Ohio Supreme Court rules against Gains on several fronts in Oakhill case


By PETER H. MILLIKEN

milliken@vindy.com

COLUMBUS

The Ohio Supreme Court has ruled against Mahoning County Prosecutor Paul J. Gains on several procedural matters in a public-records complaint against Gains.

Lawyers representing the Cafaro interests in the Oakhill Renaissance Place criminal-conspiracy case filed the complaints.

The top court overruled Gains’ motion to delay the public-records case until the criminal case is resolved.

It also ruled last week against Gains’ alternative request that the Cafaro lawyers be barred from inquiring about matters pertaining to the criminal case in their questioning of him or his assistant prosecutors, Gina Bricker and Linette Stratford, in depositions in the records case.

The top court also denied Gains’ motion to limit recording of those depositions to court stenography and to bar videotaping of those depositions, or, at least, to bar use of the tapes outside of court proceedings in the records case.

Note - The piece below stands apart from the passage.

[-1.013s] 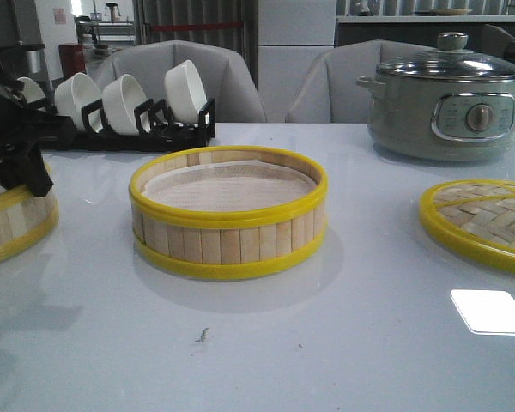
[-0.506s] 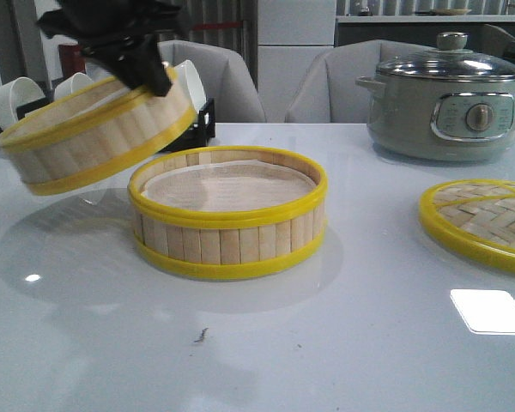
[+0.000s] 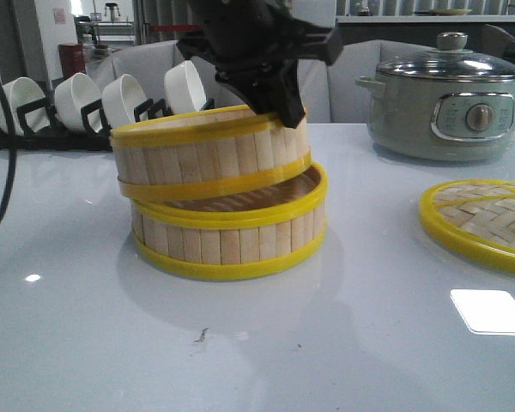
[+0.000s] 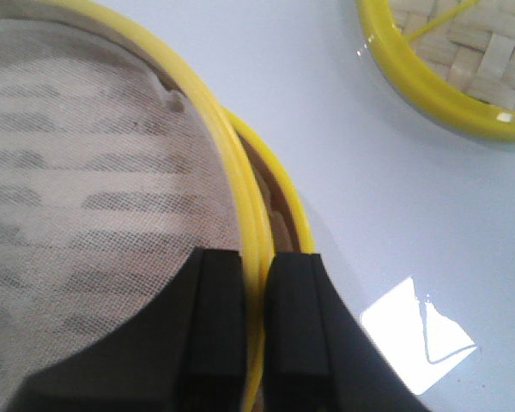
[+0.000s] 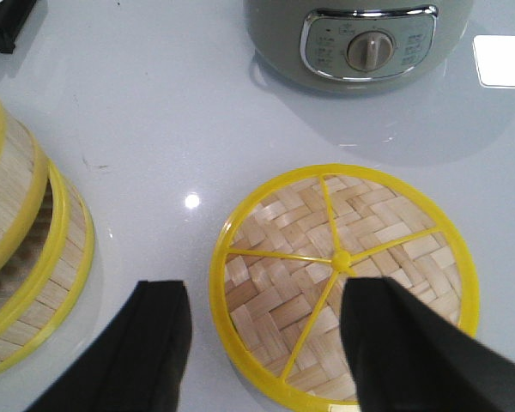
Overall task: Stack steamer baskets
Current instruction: 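Lift the basket with the left gripper and carry it over the middle basket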
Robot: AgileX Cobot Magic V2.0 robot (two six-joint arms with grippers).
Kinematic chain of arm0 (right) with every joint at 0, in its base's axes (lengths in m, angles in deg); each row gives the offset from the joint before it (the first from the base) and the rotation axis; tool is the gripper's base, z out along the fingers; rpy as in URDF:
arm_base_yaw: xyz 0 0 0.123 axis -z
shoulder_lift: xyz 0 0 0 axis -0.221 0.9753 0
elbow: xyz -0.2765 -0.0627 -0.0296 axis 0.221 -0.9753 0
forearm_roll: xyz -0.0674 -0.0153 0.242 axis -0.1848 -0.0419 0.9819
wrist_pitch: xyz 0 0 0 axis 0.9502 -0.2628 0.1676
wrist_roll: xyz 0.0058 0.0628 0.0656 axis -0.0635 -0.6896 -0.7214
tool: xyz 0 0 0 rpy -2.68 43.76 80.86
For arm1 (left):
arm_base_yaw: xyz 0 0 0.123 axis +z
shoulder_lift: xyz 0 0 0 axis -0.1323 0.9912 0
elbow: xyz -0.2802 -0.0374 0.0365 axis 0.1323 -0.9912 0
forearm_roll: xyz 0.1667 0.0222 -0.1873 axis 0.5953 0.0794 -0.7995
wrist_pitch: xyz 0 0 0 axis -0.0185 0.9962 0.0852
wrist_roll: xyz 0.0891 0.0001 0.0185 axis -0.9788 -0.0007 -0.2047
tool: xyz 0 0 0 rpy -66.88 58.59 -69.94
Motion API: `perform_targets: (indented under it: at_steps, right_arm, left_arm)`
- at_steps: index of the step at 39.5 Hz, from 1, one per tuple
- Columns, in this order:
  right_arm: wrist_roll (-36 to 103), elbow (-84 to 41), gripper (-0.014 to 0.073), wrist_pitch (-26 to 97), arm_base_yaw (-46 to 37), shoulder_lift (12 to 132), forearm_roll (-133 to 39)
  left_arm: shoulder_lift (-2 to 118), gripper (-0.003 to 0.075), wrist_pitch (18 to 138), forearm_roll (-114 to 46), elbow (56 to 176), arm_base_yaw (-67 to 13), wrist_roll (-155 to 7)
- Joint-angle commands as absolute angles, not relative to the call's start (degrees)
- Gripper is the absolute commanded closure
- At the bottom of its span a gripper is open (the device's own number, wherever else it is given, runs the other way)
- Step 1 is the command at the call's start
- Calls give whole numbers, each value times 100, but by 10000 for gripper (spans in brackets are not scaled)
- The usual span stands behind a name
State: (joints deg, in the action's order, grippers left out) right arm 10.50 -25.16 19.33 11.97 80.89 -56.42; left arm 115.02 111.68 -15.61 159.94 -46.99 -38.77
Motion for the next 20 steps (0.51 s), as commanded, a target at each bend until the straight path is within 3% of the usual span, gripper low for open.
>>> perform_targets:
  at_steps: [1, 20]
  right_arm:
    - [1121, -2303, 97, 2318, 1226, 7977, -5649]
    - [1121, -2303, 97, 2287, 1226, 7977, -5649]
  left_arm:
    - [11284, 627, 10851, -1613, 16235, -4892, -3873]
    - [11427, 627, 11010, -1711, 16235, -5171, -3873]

Bricker and Stratford have been subpoenaed to give sworn depositions on Thursday and Friday, respectively, in the downtown Youngstown office of a court stenography firm. Gains said Sunday that he expects to give his deposition Friday afternoon at that firm.

In his motion, Gains objected to the video because he doesn’t want a repeat of the paid broadcasts that occurred in 2007, when excerpts of pre-trial depositions of Commissioner Anthony T. Traficanti and then-Commissioner David N. Ludt were broadcast by the Cafaro Co. on local TV stations.

Those broadcasts occurred before a civil trial, in which the Cafaro Co. tried unsuccessfully to rescind the county’s purchase of Oakhill.